BladeLogic offers software that automates the management, control, and enforcement of configuration changes to servers and other hardware typically found in corporate IT environments. Its roster of blue chip customers includes Merrill Lynch, General Dynamics, and the Federal Aviation Administration.

The market for such tools is hot -- in part because they allow companies to get by with fewer IT workers.

BladeLogic's revenue in its most recent quarter increased 68% year-over-year to $21.5 million, on a net loss of $395,000. The company's full year revenue in 2007 rose 105% to $62.7 million, on a net loss of $174,000.

BMC officials said BladeLogic products, such as Operations Manager, Applications Release Manager, and Orchestration Manager, complement BMC's own line of data center automation tools. "It is a natural and very significant step in our vision of business service management," said BMC president and CEO Bob Beauchamp, in a statement.

BMC estimates that businesses and governments around the world will spend $140 billion this year running and managing their data centers.

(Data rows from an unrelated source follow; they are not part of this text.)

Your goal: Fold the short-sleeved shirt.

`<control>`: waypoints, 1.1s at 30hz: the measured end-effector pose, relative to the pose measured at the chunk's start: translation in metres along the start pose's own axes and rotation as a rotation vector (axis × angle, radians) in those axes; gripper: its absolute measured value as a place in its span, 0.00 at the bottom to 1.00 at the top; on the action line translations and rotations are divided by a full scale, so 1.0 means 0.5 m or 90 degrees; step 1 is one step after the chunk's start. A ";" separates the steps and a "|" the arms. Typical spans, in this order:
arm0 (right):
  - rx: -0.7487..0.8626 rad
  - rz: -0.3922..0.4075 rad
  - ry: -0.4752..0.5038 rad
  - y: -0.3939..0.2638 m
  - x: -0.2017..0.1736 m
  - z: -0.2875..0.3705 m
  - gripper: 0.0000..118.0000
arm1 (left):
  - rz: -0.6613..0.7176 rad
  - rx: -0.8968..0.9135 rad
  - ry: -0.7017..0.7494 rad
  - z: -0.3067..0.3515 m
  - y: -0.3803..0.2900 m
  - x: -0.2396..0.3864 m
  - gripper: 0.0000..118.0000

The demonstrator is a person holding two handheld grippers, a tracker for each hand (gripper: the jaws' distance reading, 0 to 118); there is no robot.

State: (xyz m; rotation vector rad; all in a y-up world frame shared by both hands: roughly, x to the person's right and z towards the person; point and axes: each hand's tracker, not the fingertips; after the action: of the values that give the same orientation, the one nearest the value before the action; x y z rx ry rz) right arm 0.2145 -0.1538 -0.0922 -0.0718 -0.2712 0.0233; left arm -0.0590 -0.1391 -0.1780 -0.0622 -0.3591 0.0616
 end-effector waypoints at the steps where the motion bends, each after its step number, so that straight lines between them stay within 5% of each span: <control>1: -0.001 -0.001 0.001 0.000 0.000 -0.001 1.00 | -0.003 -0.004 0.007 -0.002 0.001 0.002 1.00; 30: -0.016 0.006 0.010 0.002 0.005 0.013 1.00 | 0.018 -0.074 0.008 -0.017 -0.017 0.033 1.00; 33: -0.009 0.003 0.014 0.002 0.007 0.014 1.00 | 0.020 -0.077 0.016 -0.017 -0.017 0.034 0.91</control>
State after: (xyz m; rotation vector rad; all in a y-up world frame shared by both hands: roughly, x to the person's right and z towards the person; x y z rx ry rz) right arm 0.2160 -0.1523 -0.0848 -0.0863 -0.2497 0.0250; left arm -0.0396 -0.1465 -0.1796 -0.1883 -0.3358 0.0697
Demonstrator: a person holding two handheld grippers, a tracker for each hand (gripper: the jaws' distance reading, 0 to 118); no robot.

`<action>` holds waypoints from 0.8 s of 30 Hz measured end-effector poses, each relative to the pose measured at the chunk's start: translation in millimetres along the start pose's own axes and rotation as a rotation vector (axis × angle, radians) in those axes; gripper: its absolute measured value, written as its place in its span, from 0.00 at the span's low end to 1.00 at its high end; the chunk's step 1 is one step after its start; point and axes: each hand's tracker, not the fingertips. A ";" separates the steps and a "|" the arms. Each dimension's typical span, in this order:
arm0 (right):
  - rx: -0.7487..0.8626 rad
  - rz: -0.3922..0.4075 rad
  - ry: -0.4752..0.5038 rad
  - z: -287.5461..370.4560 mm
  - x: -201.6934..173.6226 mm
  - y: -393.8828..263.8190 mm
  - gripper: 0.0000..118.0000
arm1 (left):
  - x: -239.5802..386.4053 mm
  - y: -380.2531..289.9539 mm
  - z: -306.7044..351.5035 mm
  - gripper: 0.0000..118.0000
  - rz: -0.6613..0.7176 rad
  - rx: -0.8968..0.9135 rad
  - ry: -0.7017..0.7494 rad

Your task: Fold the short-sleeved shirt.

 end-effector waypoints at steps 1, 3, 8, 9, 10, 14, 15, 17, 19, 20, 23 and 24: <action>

Tech vendors are willing to pay big to capture more of that spending. BMC last year bought out RealOps, a developer of software for automating IT processes, for an undisclosed sum. Also in 2007, Hewlett-Packard acquired Opsware for $1.6 billion, on the heels of a $4.5 billion purchase of Mercury Interactive in 2006 and a $425 million buyout of Peregrine Systems in 2005.

BMC's $800 million deal for BladeLogic represents a pricey, eight-times revenue multiple, based on projected sales in calendar 2008.

Some analysts say it's worth it. "While the deal looks expensive for BMC, we think [BladeLogic] has some very large $5-10M deals in their pipeline, so we understand their thought process on the valuation," said Avian Securities analyst Jeff Gaggin, in a research note Monday.

The agreement remains subject to regulatory approval and other closing conditions. BladeLogic's board has unanimously recommended that its shareholders accept BMC's offer, according to BMC.